* **Task prompt**
This task calls for copying each line below that contains "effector".

* **Source material**
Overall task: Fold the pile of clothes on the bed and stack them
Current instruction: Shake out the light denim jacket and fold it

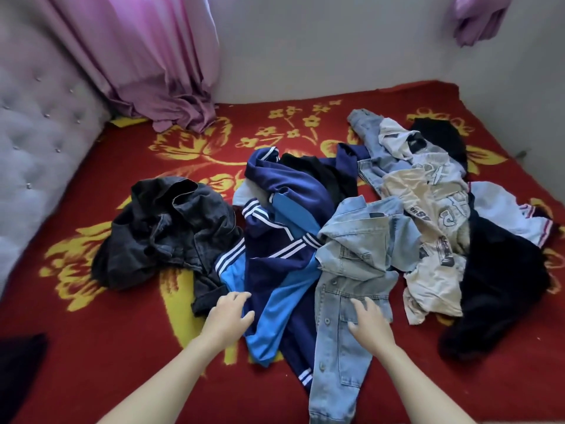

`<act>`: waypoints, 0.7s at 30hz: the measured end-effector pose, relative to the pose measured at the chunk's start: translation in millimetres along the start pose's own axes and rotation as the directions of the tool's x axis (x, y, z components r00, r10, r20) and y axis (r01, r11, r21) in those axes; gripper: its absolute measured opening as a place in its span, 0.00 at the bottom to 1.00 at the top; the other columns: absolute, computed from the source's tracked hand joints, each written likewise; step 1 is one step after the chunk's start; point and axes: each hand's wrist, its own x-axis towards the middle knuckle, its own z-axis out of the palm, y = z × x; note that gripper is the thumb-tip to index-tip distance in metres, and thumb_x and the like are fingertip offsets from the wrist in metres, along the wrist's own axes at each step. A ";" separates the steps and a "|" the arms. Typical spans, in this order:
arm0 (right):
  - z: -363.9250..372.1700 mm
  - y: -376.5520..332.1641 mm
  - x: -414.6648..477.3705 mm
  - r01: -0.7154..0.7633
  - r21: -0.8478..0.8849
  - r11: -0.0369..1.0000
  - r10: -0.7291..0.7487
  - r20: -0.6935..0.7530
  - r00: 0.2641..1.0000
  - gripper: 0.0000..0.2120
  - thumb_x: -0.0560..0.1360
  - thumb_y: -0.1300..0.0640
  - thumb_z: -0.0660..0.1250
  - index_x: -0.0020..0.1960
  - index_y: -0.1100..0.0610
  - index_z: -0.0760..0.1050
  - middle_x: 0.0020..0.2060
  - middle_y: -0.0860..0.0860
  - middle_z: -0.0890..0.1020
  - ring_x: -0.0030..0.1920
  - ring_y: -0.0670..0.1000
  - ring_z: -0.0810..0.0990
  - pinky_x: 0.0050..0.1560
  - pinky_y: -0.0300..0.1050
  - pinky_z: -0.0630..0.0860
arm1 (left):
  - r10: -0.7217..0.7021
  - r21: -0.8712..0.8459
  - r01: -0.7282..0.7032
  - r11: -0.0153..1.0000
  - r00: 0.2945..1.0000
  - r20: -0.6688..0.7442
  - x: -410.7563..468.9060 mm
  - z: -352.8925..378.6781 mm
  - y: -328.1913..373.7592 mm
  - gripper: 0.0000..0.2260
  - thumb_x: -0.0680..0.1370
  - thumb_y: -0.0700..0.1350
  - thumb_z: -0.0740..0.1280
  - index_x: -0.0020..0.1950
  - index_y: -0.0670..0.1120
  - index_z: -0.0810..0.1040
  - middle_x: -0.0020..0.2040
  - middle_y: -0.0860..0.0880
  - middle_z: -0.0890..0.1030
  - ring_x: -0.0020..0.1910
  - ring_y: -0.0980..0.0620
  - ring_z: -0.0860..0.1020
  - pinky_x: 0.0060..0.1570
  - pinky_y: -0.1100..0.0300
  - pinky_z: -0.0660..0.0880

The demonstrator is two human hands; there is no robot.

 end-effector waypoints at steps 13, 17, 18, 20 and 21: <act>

* **Completed task**
`<act>`: waypoints, 0.7s at 30hz: the measured end-effector pose, relative to the pose measured at the chunk's start: translation in millimetres along the start pose's own axes and rotation as the directions of the tool's x axis (x, y, z components r00, r10, r20) and y axis (r01, r11, r21) in those axes; gripper: its absolute measured opening as a place in its span, 0.00 at the bottom to 1.00 at the top; the other columns: absolute, computed from the source's tracked hand joints, each written likewise; step 1 is one step after the chunk's start; point and axes: each hand's wrist, its own x-axis towards the middle knuckle, its own z-axis out of the palm, y = z × x; note that gripper is the thumb-tip to index-tip distance in metres, and thumb_x and the like are fingertip offsets from the wrist in metres, along the wrist's own axes at each step. A ";" separates the steps and a "|" the arms. Typical spans, in this order:
 end-effector waypoints at steps 13, 17, 18, 20 and 21: <act>

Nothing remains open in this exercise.